It’s also true that human executives still make the final green light decisions on these platforms, but AI-generated data insights (which have been proven to drive audience engagement, for better or worse) Executives die in the hills of their own (human) opinions as the wealth and power of data insights) grow. For example, the data shows that the true crime genre is a sure-fire hit factory, so why should you risk a more novel concept? It is human nature to do. I don’t blame any one of them. But with his rampant CYA culture in Hollywood now leveraging AI, the executive may be hiding his presence.

Without the intervention of wise (human) executives, we as viewers will have to challenge our dastardly instincts and tap on puppy videos relentlessly. That may be the case with TikTok. From a more sophisticated aesthetic standpoint, the unbridled race to maximize audience engagement is a race to the bottom. Worse, from a journalism ethics standpoint, the realm of non-fiction is a race between ignorance and delusion.

In 2021, filmmaker Morgan Neville famously recreated the voice of Anthony Bourdain in his documentary using AI. road runner, and the move received a backlash. Morgan pulled only real quotes from Bourdain’s actual print interviews and used deepfake technology to “bring them to life.”And last year, the Netflix documentary series Diary of Andy Warhol I ventured into similar terrain when recreating the voice of Warhol’s narration. This kind of controversy will become less incendiary in 2023 when his AI technology advances and completely fake audio, video or photos look like real ones.

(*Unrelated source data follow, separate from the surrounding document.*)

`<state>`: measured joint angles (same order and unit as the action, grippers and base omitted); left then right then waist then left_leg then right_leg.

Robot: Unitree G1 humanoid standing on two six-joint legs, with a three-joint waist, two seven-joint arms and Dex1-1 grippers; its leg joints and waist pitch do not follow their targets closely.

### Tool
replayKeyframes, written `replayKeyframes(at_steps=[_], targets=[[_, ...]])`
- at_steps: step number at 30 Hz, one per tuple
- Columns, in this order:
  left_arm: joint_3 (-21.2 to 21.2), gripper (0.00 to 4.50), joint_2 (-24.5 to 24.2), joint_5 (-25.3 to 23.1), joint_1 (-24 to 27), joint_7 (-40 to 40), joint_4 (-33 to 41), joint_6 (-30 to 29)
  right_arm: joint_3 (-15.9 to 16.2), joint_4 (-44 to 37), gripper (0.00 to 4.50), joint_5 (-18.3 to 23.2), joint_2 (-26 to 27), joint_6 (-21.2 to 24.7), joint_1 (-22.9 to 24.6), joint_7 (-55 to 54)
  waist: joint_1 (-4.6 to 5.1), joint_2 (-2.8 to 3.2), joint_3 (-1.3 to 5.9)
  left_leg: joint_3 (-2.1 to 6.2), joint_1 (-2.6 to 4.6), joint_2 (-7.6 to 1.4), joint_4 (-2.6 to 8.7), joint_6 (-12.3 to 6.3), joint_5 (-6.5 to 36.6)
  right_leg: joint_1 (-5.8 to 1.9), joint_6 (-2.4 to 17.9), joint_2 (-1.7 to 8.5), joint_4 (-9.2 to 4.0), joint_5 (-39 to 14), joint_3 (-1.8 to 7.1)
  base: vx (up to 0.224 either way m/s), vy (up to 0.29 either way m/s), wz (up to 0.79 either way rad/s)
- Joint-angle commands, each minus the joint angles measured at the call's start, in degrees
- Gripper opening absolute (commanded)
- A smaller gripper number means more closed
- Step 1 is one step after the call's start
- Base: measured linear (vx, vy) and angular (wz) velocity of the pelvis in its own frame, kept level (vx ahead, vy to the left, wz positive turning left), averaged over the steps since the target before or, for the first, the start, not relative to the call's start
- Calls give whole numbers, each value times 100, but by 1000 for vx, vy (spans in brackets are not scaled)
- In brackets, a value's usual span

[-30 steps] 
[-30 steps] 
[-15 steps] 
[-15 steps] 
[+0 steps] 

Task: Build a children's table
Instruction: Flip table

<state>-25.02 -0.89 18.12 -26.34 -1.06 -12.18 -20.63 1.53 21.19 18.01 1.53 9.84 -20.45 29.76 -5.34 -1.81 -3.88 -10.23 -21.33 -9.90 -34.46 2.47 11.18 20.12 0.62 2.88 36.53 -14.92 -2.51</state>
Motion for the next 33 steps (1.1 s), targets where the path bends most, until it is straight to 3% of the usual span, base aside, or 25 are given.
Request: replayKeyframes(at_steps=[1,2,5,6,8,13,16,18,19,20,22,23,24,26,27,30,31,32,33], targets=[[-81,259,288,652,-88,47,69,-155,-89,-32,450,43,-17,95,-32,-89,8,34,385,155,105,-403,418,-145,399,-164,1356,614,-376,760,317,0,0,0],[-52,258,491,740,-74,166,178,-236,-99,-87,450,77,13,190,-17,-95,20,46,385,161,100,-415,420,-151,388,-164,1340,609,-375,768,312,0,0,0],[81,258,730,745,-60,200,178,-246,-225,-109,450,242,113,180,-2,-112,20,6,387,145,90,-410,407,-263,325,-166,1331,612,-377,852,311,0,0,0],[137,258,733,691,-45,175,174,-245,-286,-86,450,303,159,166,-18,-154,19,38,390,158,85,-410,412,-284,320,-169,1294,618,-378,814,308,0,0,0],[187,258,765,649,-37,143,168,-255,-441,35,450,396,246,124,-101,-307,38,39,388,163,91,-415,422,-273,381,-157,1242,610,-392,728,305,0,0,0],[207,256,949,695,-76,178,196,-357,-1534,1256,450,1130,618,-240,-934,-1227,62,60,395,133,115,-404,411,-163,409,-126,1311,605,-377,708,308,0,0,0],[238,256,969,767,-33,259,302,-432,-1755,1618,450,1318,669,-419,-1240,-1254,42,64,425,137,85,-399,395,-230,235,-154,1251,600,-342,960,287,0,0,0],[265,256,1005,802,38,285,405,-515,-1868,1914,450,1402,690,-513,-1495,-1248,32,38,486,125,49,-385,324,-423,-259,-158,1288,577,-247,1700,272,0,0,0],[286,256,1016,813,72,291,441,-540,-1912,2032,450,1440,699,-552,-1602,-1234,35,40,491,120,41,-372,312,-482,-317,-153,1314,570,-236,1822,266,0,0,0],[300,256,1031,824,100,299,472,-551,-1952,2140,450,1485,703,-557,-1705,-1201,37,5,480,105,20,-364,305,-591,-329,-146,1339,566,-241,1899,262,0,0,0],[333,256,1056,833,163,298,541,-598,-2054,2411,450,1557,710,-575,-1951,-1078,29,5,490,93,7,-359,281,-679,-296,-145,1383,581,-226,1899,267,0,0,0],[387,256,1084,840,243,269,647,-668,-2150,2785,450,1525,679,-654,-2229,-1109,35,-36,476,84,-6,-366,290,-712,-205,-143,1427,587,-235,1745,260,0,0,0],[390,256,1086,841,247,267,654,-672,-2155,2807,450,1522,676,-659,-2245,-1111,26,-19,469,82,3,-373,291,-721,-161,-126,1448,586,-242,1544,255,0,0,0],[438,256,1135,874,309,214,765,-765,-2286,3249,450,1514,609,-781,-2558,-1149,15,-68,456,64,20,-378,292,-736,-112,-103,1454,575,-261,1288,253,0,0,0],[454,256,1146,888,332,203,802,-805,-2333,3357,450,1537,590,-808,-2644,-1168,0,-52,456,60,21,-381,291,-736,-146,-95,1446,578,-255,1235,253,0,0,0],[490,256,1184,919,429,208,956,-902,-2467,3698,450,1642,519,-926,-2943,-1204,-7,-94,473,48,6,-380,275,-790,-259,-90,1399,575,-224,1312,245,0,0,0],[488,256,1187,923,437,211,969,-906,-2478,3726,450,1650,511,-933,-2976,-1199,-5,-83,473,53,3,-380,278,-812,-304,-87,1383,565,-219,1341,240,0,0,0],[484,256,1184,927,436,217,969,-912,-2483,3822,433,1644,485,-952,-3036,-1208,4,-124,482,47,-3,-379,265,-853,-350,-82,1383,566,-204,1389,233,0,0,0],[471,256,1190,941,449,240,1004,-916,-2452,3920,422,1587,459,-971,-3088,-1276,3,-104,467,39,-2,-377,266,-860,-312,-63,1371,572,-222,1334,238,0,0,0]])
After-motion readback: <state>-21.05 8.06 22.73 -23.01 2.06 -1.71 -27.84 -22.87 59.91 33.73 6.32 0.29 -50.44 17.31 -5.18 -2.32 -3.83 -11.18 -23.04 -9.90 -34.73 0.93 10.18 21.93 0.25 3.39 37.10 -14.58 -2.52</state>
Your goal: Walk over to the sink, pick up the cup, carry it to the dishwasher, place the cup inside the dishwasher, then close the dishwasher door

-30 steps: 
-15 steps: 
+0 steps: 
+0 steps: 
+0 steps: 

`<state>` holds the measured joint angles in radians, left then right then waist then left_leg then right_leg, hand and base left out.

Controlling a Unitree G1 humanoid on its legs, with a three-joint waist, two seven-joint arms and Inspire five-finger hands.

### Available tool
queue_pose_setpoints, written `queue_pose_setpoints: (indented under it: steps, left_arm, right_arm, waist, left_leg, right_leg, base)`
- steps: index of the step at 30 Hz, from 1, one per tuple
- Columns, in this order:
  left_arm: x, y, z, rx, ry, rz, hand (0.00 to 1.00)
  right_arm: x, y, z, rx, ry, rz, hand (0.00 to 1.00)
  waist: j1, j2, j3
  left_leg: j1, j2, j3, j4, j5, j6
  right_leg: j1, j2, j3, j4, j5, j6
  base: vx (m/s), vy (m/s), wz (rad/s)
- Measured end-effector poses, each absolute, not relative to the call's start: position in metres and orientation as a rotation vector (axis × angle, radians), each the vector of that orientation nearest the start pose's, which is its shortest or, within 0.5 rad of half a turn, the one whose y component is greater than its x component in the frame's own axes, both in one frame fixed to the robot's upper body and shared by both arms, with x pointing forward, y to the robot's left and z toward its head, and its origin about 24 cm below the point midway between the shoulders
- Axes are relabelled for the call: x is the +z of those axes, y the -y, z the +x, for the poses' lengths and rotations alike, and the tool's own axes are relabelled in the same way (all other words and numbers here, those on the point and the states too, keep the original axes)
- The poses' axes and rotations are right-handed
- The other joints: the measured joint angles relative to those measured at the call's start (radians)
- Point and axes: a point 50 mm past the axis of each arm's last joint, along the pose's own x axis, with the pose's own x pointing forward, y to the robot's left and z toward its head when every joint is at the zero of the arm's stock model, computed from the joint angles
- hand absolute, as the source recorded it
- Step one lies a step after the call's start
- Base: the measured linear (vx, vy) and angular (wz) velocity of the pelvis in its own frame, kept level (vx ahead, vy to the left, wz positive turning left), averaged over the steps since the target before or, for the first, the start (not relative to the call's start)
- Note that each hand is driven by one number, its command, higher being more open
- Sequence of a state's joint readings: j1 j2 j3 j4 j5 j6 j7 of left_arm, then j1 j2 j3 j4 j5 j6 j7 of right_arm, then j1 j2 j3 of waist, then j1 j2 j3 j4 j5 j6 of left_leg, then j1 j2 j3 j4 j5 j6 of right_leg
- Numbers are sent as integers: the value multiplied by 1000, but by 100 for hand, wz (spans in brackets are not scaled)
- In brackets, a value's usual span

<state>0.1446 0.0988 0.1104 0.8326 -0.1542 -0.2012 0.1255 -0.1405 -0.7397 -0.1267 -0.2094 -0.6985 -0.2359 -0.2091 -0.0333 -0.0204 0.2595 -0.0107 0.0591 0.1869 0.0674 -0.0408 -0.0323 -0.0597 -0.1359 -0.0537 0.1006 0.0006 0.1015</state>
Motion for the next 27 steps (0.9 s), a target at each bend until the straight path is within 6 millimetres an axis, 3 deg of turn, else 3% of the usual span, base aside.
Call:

Much has been said about the moving goals of ethics in documentary making these days, with or without the use of AI as a filmmaking tool. But there is a more sinister force at work, causing what we consider to be widespread ethical violations: the ceding of human curation to algorithms, leveraging data to decide which projects to buy. , the possibility to even decide how to shape them based on behavior. – Basis of action. Yes, we’ve had focus groups and dial tests in the past. Yes, we had Nielsen data. But the process behind the insight was transparent. There was human accountability. As the industry relegates many of these decisions to black-box AI, technology will become less of a tool for streamlining development and maximizing profits. itself becomes the decider.

And I don’t think we need black mirror An episode that sketches the horror of this scenario, especially in a documentary.

Nonfiction storytelling shapes our understanding of the real world. This makes the preservation of human-curated documentaries more urgent than other genres. Hollywood has always tried to strike a balance between commercialism and artistic expression. This has historically allowed us to create our own brand of art for the masses. But now, more than ever in history, the relationship between the world and reality is at stake. A disinformation plague is already rife on social media, largely due to the curation he algorithm.

Moreover, to fulfill its duty to truth, nonfiction requires trust from its audience, a trust rooted in transparency and integrity, and relies solely on end-to-end human control to build it. increase.

Using deepfake technology as an example, movies lose their power when the viewer cannot trust the veracity of the images they see or the sounds they hear. If the integrity of the documentary cannot be relied upon as a work of non-fiction, the documentary falls apart. “Joe Hunting. The Ross brothers. Jessica Bethil. They’re filmmakers making a difference with their artistry,” he adds Mooser. “It will be a long time before AI can compete.”

When it comes to accountability, the same can be said for the non-fiction management level, the editorial role played by film executives (and increasingly shaped by AI-generated data insights). With humans at the helm, audiences can question the motives of studios and platforms for allowing films, but whether it’s commercial, political, or both. Content “Popular”.

For Josh Brown, co-president of the documentary mega-submarine, there is a deep-seated hunger for breaking the rules that defines us as human beings, and this is manifested in a constant desire for something fresh and new. “It’s a potential nightmare scenario savior. People have an instinctive reaction to things, no matter how you slice them. This pushes the most interesting docs back to distribution companies.” A24. Magnolia. IFC. Those are the places where we’re looking at deals,” said Brown.

And the indie market could be a bulwark. “The more esoteric titles that people want will be the ones that will revitalize the theatrical market,” adds Brown. “No algorithm-driven platform gives you the same level of choice.”

As the industry integrates AI into all aspects of business, technology must remain a tool, not a replacement for human judgment and accountability. That’s what the Writers Guild is pushing right now, in conflict with producers and studios. Because non-fiction storytelling is one of the few realms where trust in truth and a shared understanding of the world is sacred. Ultimately, everything that happens under the influence of AI must be guided by principles of honesty, transparency, and respect for the dignity of the people involved in the story being told, and done with a strong moral compass. yeah.

But it may be too late.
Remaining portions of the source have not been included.